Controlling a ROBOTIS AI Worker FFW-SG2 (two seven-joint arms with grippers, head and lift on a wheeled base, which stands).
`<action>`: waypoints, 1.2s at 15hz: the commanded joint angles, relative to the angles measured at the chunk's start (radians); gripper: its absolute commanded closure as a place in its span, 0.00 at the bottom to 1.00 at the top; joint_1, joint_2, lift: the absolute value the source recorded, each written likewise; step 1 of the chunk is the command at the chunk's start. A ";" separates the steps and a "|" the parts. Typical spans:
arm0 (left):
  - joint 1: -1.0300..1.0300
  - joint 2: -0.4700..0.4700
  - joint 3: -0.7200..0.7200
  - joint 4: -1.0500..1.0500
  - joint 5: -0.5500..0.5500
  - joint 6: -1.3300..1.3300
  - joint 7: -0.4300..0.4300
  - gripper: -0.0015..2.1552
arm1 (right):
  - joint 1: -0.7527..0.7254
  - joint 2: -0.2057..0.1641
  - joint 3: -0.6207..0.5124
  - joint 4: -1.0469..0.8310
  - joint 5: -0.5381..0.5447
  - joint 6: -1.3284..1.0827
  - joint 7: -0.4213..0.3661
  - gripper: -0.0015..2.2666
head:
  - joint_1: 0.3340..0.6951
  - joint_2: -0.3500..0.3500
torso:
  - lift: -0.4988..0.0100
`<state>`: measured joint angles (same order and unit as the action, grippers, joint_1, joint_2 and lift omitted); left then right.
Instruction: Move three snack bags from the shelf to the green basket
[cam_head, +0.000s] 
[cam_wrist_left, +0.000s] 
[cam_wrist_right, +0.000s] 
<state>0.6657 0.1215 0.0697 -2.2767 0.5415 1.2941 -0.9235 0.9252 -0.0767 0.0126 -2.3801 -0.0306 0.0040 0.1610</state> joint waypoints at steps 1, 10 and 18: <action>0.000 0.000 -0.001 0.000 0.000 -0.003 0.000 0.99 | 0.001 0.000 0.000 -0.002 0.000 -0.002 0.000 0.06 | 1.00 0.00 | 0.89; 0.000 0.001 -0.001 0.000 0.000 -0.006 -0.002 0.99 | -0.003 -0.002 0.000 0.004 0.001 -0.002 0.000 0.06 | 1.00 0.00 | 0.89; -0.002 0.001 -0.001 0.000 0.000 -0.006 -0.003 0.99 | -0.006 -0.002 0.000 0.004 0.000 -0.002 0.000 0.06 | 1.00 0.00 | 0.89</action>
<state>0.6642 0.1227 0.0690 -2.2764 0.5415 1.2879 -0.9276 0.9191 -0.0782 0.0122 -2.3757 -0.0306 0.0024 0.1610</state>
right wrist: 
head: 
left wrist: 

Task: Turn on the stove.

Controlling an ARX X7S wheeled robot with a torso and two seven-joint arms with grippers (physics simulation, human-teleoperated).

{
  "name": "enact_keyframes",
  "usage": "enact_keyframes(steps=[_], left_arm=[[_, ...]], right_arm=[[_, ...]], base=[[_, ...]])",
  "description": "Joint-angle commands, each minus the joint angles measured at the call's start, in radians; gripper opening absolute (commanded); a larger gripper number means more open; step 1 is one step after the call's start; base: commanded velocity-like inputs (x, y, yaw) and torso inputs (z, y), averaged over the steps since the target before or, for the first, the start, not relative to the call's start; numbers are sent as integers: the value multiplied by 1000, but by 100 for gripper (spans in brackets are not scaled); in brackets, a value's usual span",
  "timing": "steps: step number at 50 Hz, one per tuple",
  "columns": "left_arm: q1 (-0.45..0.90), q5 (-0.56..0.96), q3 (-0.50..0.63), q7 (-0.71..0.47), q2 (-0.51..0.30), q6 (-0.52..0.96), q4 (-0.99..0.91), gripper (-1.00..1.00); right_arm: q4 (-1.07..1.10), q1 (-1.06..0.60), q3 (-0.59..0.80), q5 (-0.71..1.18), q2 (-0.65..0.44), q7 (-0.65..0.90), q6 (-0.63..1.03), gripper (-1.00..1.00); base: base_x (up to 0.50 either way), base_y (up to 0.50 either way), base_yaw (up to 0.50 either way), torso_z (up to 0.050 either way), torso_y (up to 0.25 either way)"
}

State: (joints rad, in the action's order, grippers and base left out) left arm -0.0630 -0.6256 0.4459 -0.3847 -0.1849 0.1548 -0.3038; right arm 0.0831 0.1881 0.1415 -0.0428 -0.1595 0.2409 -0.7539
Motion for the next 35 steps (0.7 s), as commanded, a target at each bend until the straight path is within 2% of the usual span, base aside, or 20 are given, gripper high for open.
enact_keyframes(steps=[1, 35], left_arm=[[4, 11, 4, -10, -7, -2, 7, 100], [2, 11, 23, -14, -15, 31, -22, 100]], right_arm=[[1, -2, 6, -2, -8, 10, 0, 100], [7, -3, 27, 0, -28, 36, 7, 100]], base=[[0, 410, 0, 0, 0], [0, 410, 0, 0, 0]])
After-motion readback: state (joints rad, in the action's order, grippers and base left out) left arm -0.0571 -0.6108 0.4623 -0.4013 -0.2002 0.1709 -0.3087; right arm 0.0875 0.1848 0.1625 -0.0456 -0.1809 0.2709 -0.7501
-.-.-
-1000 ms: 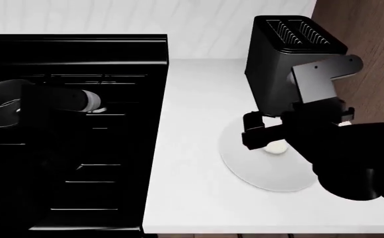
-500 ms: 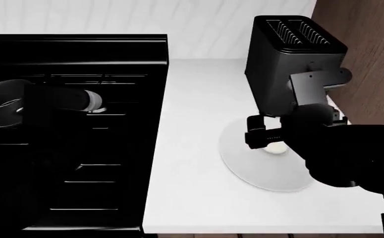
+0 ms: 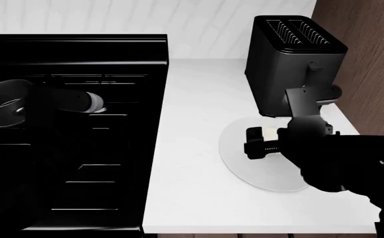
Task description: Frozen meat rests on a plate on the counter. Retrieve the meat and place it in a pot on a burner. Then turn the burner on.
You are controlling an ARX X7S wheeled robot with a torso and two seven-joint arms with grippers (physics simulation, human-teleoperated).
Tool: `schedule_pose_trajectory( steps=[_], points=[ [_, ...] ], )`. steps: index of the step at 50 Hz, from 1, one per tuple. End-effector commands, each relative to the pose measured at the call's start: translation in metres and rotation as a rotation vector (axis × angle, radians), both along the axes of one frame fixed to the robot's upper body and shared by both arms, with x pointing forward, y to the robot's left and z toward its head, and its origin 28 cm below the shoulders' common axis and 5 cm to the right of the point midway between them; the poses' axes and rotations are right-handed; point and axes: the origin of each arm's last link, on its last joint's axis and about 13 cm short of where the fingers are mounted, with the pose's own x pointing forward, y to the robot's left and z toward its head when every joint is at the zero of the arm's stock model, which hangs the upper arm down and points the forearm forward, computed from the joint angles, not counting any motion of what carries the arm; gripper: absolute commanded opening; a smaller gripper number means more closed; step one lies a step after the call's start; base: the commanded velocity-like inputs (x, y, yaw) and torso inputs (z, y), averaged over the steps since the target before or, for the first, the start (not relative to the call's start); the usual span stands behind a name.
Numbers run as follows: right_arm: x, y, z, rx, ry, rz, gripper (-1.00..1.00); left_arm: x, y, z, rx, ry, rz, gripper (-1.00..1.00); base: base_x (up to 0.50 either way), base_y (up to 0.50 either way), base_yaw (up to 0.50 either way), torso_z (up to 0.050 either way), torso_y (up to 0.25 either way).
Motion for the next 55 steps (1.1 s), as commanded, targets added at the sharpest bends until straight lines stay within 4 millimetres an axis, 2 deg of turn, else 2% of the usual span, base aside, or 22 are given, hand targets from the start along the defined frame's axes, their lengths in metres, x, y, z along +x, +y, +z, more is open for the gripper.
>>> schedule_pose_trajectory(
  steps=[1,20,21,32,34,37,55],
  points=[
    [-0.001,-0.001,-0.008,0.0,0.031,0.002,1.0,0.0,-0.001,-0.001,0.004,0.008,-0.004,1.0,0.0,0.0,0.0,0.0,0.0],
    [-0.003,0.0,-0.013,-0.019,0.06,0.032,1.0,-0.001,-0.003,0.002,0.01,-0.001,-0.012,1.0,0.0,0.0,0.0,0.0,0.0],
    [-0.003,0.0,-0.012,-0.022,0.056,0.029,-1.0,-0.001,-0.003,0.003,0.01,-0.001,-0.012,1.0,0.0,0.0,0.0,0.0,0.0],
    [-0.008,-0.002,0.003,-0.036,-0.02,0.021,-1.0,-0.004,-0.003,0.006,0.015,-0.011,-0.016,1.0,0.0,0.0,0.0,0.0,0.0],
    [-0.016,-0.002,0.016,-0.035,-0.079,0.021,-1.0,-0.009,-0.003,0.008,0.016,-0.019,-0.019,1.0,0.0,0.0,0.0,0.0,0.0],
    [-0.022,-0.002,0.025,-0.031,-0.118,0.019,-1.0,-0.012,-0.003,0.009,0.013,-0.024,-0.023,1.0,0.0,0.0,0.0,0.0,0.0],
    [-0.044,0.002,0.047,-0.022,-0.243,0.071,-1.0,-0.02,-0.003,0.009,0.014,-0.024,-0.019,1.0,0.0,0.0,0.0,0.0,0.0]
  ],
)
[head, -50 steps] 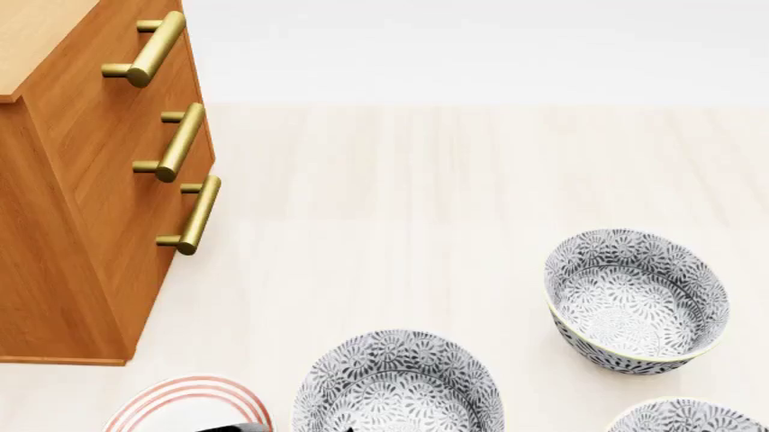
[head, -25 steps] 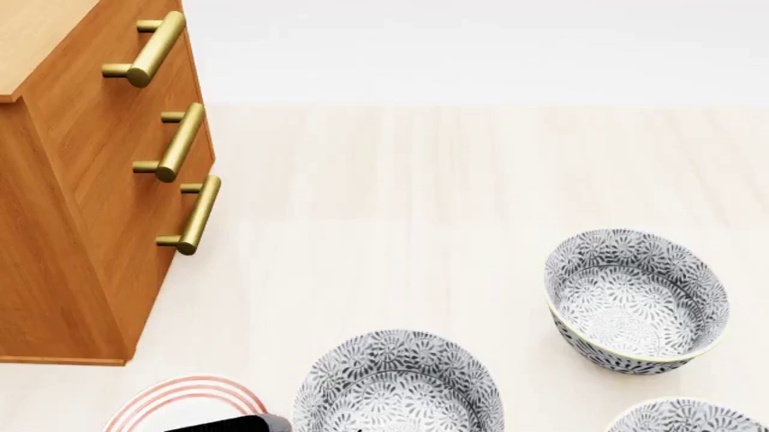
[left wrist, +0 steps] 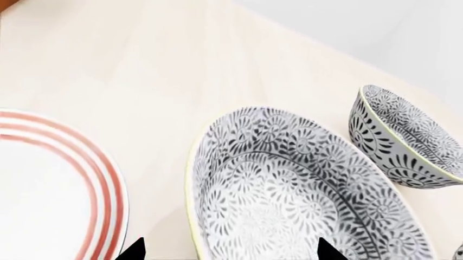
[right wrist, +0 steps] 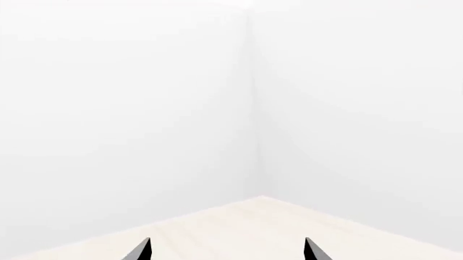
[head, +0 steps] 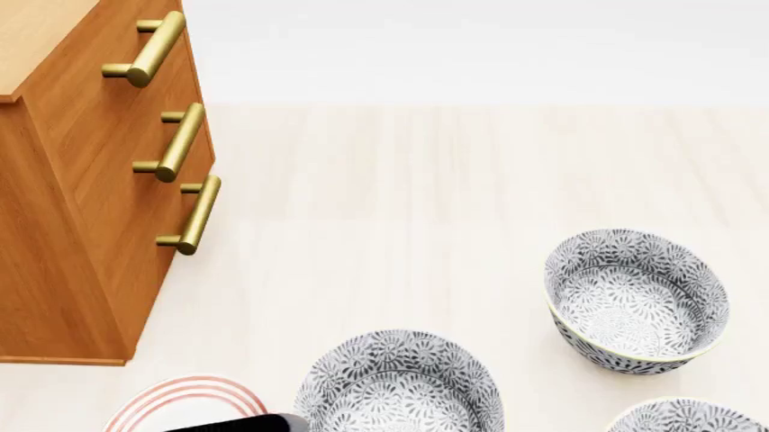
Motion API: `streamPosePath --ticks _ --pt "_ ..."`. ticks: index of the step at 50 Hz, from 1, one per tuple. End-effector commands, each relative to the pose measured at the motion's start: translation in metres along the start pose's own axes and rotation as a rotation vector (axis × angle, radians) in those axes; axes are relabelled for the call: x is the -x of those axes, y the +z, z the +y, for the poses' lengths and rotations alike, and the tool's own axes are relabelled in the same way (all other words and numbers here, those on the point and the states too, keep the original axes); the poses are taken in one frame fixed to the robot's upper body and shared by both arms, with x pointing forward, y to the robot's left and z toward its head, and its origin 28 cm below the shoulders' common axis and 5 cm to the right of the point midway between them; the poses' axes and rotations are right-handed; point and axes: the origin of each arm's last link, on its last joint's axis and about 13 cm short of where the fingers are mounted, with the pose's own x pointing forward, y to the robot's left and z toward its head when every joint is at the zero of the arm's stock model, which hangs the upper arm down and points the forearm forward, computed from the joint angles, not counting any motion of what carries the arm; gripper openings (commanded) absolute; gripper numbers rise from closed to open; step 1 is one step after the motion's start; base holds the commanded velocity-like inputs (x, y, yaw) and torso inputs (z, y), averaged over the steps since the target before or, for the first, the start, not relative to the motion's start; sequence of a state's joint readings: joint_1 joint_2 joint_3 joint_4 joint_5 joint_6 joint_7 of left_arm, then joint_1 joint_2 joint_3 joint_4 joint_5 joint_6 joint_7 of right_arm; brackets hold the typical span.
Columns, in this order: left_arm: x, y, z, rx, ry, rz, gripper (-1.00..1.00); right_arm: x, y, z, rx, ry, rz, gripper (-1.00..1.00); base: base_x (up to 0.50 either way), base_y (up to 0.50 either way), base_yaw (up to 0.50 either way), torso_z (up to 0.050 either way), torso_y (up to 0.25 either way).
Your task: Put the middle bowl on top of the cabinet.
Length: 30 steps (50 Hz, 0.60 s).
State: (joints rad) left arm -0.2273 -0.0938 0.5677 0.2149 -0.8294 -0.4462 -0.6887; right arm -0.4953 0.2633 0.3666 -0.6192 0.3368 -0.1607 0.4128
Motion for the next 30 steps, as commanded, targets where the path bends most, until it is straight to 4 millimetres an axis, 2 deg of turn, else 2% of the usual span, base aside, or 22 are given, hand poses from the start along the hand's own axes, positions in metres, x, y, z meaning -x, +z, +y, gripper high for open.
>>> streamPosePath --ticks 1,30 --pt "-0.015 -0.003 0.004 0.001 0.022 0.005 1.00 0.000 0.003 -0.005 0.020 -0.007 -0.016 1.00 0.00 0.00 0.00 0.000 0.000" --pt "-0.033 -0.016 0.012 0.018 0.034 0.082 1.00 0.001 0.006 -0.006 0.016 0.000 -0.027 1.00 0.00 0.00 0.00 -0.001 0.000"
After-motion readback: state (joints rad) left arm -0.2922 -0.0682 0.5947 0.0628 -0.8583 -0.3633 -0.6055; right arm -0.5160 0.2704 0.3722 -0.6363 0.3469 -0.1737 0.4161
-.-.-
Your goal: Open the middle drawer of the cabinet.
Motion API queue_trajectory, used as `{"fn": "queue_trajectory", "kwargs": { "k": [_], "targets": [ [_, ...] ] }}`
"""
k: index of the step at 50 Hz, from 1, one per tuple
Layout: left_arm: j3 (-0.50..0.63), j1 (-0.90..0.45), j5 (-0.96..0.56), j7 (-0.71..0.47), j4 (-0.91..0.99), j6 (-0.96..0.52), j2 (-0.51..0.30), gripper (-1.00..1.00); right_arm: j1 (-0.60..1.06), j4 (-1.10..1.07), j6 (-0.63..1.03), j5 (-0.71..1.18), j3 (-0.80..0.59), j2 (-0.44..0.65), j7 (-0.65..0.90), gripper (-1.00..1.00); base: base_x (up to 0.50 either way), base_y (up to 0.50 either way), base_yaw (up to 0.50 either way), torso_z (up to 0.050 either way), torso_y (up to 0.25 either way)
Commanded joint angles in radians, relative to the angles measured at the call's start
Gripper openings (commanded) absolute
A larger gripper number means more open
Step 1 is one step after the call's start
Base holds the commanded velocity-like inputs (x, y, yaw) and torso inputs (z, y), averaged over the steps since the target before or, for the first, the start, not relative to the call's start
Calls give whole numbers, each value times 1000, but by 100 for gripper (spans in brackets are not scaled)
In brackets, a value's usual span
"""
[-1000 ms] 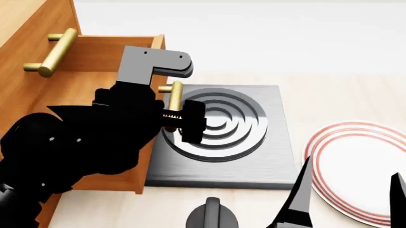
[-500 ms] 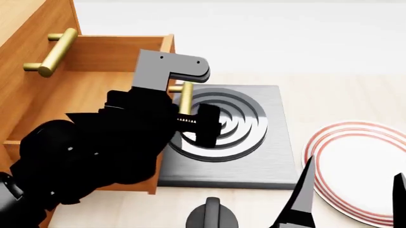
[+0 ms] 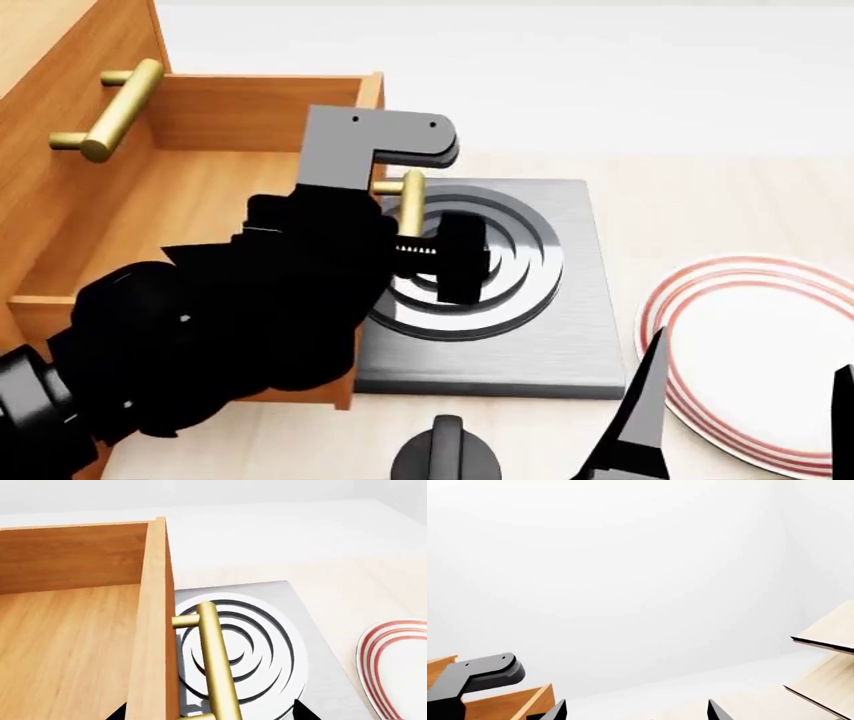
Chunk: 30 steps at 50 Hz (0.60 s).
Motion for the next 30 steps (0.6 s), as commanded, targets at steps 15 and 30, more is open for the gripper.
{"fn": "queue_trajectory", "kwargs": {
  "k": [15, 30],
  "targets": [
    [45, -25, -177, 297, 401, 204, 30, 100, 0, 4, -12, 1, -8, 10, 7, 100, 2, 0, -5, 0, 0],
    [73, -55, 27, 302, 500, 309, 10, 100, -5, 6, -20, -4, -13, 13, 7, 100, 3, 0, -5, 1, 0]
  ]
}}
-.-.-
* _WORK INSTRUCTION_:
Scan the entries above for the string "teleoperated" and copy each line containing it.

* _RESPONSE_:
Controlling an ARX X7S wheeled robot with a torso and two seven-joint arms with grippers (physics simulation, human-teleoperated).
You are controlling an ARX X7S wheeled robot with a torso and two seven-joint arms with grippers (physics simulation, human-teleoperated).

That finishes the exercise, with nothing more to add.